Par François Peneaud le 10 octobre 2006                      Lien  
La maison d'édition de Serge Ewenczyk, Çà Et Là, a déjà traduit plusieurs beaux comics qui sortent des sentiers battus. Le lancement chez Albin Michel de la collection Peps, qu'il dirige, nous donne l'occasion de rencontrer ce connaisseur de la BD anglo-saxonne.

Depuis quand vous intéressez-vous aux comics ?

Depuis que j’ai commencé à lire, ou plutôt à regarder, des bandes dessinées, donc au début des années 1970. En commençant par les strips américains publiés dans le Journal de Mickey et surtout Mandrake le Magicien de Lee Falk et Flash Gordon/Guy L’éclair, sans oublier les histoires de Carl Barks et consorts. Ensuite, comme pas mal d’ados de l’époque, je suis devenu accro aux adaptations des titres Marvel et DC via Strange, Titan, etc. Je suis rapidement passé aux comics en VO lorsque je me suis rendu compte que les éditions Lug avaient au moins trois ans de retard sur les Américains. Cela m’a permis de suivre les début du grand courant de BD adulte américaine dans les années 80 avec Watchmen, Dark Knight, la naissance de Dark Horse, le développement des éditeurs Fantagraphics, Drawn & Quarterly, etc.
Et depuis je n’ai pas lâché le morceau ! La scène anglo-saxonne est selon moi la plus intéressante au monde dans le domaine de la BD (et pas que en BD d’ailleurs). On y trouve une variété incroyable, un foisonnement d’auteurs extraordinaires dans des genres très différents ; des mini-comics agrafés par leurs auteurs aux gros pavés cartonnés publiés par Panthéon.

Quels sont vos domaines ou auteurs de prédilection ?
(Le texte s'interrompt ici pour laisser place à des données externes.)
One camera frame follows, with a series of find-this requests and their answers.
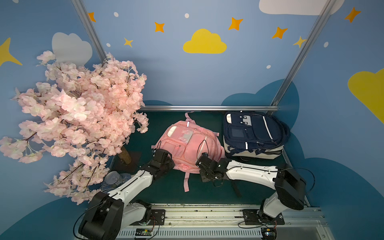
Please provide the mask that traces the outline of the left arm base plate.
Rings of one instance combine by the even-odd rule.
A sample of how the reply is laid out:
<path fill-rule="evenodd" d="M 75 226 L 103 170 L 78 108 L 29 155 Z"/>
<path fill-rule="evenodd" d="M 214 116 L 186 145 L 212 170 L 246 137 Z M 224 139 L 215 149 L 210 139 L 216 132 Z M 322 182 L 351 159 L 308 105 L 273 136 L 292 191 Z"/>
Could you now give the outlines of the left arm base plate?
<path fill-rule="evenodd" d="M 153 226 L 165 224 L 166 210 L 151 210 L 151 213 L 145 213 L 145 216 L 142 220 L 134 222 L 131 226 Z"/>

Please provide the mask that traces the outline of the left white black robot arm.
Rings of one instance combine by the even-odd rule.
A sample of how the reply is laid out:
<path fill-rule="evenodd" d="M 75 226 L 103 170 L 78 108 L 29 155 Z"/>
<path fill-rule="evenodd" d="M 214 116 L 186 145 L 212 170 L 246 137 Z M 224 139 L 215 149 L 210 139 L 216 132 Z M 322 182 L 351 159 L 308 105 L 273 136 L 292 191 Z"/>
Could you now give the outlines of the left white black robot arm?
<path fill-rule="evenodd" d="M 121 229 L 141 221 L 149 221 L 152 205 L 131 201 L 155 180 L 175 167 L 172 154 L 157 149 L 153 158 L 128 181 L 114 190 L 98 192 L 89 203 L 74 237 L 79 240 L 114 240 Z"/>

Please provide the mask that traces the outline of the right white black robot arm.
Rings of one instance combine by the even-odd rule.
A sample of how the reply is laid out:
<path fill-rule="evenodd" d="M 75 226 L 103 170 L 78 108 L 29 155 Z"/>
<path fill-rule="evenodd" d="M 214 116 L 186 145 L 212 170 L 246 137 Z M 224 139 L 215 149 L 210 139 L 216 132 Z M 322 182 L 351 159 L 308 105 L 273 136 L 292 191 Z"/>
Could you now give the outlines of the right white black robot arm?
<path fill-rule="evenodd" d="M 250 165 L 230 159 L 214 161 L 203 153 L 196 166 L 204 182 L 246 181 L 274 190 L 269 198 L 262 201 L 257 212 L 260 223 L 272 222 L 285 210 L 301 211 L 305 207 L 306 181 L 288 164 L 278 167 Z"/>

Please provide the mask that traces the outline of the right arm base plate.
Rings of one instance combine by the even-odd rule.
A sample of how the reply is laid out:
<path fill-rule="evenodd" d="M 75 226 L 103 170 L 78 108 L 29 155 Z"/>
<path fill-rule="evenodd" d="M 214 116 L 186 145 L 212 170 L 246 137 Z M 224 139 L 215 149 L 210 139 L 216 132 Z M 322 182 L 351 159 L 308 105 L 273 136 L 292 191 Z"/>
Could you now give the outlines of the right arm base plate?
<path fill-rule="evenodd" d="M 278 214 L 274 219 L 268 215 L 260 215 L 257 209 L 241 210 L 245 225 L 285 225 L 282 214 Z"/>

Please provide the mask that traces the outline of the pink backpack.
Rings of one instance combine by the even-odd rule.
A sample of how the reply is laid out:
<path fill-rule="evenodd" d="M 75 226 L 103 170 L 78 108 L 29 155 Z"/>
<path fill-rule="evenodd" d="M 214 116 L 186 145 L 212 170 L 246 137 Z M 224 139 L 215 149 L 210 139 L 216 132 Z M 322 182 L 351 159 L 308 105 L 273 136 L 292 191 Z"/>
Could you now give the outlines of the pink backpack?
<path fill-rule="evenodd" d="M 185 173 L 184 191 L 189 191 L 190 174 L 199 174 L 196 162 L 202 154 L 219 161 L 225 157 L 225 149 L 219 141 L 219 133 L 203 128 L 185 113 L 186 119 L 169 126 L 152 149 L 163 149 L 172 155 L 174 169 Z"/>

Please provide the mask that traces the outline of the navy blue backpack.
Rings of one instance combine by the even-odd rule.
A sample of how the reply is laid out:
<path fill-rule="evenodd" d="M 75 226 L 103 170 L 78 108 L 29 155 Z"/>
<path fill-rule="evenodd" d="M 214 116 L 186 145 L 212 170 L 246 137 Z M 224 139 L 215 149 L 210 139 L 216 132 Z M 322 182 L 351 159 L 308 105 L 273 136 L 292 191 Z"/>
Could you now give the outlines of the navy blue backpack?
<path fill-rule="evenodd" d="M 289 127 L 259 112 L 226 112 L 223 141 L 226 156 L 273 160 L 290 138 Z"/>

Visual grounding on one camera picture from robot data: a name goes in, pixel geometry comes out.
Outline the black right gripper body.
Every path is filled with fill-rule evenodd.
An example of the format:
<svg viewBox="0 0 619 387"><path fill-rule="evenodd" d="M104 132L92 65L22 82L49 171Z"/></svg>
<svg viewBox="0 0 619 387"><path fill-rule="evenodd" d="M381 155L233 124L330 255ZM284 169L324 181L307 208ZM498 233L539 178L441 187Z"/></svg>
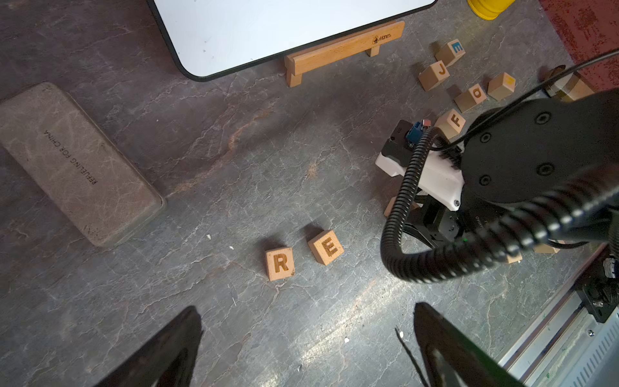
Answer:
<svg viewBox="0 0 619 387"><path fill-rule="evenodd" d="M462 214L450 211L429 195L414 199L403 228L404 233L429 248L454 242L471 231Z"/></svg>

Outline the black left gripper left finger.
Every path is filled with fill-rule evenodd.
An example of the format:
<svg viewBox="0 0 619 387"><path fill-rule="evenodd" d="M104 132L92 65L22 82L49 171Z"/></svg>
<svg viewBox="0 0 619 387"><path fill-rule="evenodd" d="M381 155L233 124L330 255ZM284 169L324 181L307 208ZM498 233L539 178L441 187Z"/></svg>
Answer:
<svg viewBox="0 0 619 387"><path fill-rule="evenodd" d="M189 386L203 334L201 315L188 306L99 386Z"/></svg>

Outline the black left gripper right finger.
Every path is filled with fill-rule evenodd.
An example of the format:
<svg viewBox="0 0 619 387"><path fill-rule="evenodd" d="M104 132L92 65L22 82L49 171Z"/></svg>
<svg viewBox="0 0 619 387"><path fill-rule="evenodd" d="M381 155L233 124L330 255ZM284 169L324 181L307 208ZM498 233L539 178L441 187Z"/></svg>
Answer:
<svg viewBox="0 0 619 387"><path fill-rule="evenodd" d="M414 308L414 331L431 386L521 386L428 303Z"/></svg>

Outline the wooden block letter E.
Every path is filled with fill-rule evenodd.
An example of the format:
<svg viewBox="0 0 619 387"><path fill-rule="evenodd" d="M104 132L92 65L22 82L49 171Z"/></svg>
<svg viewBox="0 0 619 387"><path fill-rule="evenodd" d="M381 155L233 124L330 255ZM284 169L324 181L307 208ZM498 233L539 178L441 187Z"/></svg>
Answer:
<svg viewBox="0 0 619 387"><path fill-rule="evenodd" d="M342 256L343 246L333 230L325 230L308 242L317 262L329 265L332 261Z"/></svg>

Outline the wooden block letter R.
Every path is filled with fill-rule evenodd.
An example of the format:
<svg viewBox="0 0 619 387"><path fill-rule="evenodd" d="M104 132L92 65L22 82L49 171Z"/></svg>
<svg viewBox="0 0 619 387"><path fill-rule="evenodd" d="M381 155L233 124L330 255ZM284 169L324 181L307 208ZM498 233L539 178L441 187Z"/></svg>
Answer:
<svg viewBox="0 0 619 387"><path fill-rule="evenodd" d="M295 265L292 248L278 248L265 253L269 280L275 282L280 279L293 277Z"/></svg>

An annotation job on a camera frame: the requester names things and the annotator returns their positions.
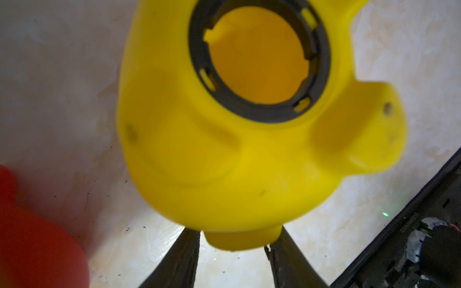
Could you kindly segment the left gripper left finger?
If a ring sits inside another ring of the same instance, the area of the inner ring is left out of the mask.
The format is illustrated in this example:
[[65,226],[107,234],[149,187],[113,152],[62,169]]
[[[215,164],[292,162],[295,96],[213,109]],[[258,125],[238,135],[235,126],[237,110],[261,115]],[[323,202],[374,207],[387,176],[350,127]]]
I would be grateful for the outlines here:
[[140,288],[193,288],[198,267],[200,232],[185,228]]

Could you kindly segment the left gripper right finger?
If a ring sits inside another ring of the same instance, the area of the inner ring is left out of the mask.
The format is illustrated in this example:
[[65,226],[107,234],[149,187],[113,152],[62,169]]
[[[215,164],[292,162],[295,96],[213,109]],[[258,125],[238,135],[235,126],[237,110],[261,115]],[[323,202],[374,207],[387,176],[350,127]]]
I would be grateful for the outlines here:
[[277,241],[264,247],[275,288],[328,288],[285,228]]

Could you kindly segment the red piggy bank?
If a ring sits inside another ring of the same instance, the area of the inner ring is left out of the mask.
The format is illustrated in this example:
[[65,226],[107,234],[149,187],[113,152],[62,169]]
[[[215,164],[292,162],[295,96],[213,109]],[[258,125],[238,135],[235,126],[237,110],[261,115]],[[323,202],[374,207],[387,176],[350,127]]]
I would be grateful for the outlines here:
[[63,229],[16,205],[14,175],[1,166],[1,287],[87,288],[88,261]]

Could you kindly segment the yellow piggy bank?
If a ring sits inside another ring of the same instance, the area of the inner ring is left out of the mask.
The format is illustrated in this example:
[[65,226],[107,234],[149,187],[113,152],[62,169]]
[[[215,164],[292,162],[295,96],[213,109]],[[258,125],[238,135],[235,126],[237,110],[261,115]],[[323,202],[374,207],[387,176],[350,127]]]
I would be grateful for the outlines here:
[[139,1],[117,128],[161,215],[228,251],[274,243],[347,176],[391,168],[408,135],[388,83],[355,77],[364,1]]

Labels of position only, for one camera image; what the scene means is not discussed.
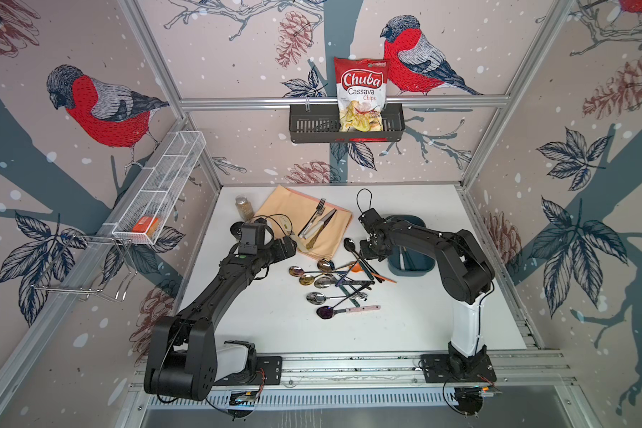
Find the white ceramic spoon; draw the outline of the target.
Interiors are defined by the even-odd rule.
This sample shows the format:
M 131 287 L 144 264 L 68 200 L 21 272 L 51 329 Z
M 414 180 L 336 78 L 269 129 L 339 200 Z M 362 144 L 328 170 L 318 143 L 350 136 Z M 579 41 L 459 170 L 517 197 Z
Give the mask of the white ceramic spoon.
M 407 270 L 407 264 L 406 264 L 404 249 L 402 247 L 399 248 L 399 268 L 402 271 L 406 271 Z

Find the teal plastic storage box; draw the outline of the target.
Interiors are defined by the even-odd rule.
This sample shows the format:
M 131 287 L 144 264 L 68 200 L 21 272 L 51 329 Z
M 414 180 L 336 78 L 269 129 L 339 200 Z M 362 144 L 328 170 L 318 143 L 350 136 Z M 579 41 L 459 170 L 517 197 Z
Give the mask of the teal plastic storage box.
M 399 248 L 404 249 L 407 270 L 399 268 Z M 388 257 L 388 267 L 395 276 L 424 276 L 435 268 L 435 260 L 418 251 L 403 246 L 393 246 L 392 254 Z

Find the black spoon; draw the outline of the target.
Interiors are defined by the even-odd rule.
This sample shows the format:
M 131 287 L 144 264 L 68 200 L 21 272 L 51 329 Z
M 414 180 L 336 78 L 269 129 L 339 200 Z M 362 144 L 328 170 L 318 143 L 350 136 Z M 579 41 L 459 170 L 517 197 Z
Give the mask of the black spoon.
M 357 259 L 357 262 L 361 265 L 361 267 L 363 267 L 363 269 L 368 270 L 368 266 L 370 266 L 370 265 L 368 264 L 367 260 L 366 260 L 363 256 L 361 256 L 361 255 L 360 255 L 360 252 L 357 250 L 357 248 L 356 248 L 356 244 L 355 244 L 355 242 L 354 242 L 352 239 L 350 239 L 350 238 L 344 238 L 344 239 L 343 239 L 343 247 L 344 247 L 344 249 L 346 249 L 347 251 L 349 251 L 349 252 L 350 252 L 350 253 L 351 253 L 351 254 L 352 254 L 352 255 Z M 374 278 L 371 274 L 367 274 L 367 276 L 368 276 L 370 279 L 375 279 L 375 280 L 377 280 L 377 279 L 376 279 L 376 278 Z

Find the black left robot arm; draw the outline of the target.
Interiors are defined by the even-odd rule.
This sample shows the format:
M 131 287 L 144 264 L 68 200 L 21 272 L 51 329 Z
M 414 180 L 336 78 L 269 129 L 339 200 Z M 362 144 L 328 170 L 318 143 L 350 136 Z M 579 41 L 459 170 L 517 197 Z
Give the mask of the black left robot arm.
M 264 220 L 243 223 L 238 243 L 221 260 L 219 272 L 203 292 L 176 315 L 160 317 L 148 348 L 146 393 L 202 401 L 225 377 L 254 378 L 255 347 L 235 341 L 219 351 L 215 331 L 235 298 L 259 278 L 260 271 L 296 255 L 292 237 L 267 240 L 272 232 Z

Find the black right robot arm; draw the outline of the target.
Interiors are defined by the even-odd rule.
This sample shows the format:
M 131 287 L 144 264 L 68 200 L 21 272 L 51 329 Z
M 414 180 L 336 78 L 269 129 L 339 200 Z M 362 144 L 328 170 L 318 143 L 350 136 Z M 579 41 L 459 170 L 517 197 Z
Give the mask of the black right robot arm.
M 358 218 L 368 239 L 360 242 L 361 255 L 383 260 L 394 247 L 404 247 L 435 260 L 444 290 L 456 301 L 453 332 L 449 341 L 451 367 L 473 367 L 486 355 L 483 340 L 483 309 L 494 291 L 495 273 L 474 235 L 465 229 L 456 233 L 417 226 L 400 219 L 387 219 L 374 209 Z

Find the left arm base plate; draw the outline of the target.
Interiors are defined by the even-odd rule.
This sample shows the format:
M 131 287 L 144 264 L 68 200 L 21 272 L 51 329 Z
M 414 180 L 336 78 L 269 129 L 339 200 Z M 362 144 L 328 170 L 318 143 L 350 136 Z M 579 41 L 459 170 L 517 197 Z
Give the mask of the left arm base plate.
M 260 386 L 280 385 L 283 358 L 280 356 L 258 357 L 247 363 L 246 368 L 230 374 L 214 383 L 215 386 Z

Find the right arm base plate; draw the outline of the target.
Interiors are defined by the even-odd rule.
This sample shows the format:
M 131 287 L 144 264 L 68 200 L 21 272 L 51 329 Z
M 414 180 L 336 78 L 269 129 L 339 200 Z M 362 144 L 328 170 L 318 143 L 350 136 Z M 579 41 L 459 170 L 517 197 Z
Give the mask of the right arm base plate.
M 417 367 L 426 383 L 496 383 L 497 375 L 486 351 L 471 358 L 445 353 L 423 354 Z
J’aime surtout les ouvrages intimistes, ancrés dans la réalité. Et donc des auteurs comme Jeffrey Brown, Andi Watson, Joe Sacco, Harvey Pekar... En bande dessinée française (j’en lis quand même encore un peu) j’ai récemment été ébloui par Lucille de Ludovic Debeurme, qui est un des livres qui m’a le plus marqué de ces dernières années.
J’affectionne également des auteurs qui ont développé des univers très personnels non réalistes comme Dave Sim (Cerebus) Paul Chadwick (Concrete) ou Jeff Smith (Bone), qui présentent tous la particularité d’être relativement peu connus en France au regard de leur notoriété aux Etats-Unis.

Que pensez-vous de l’état actuel de la bande dessinée américaine, en la comparant à la bande dessinée franco-belge ?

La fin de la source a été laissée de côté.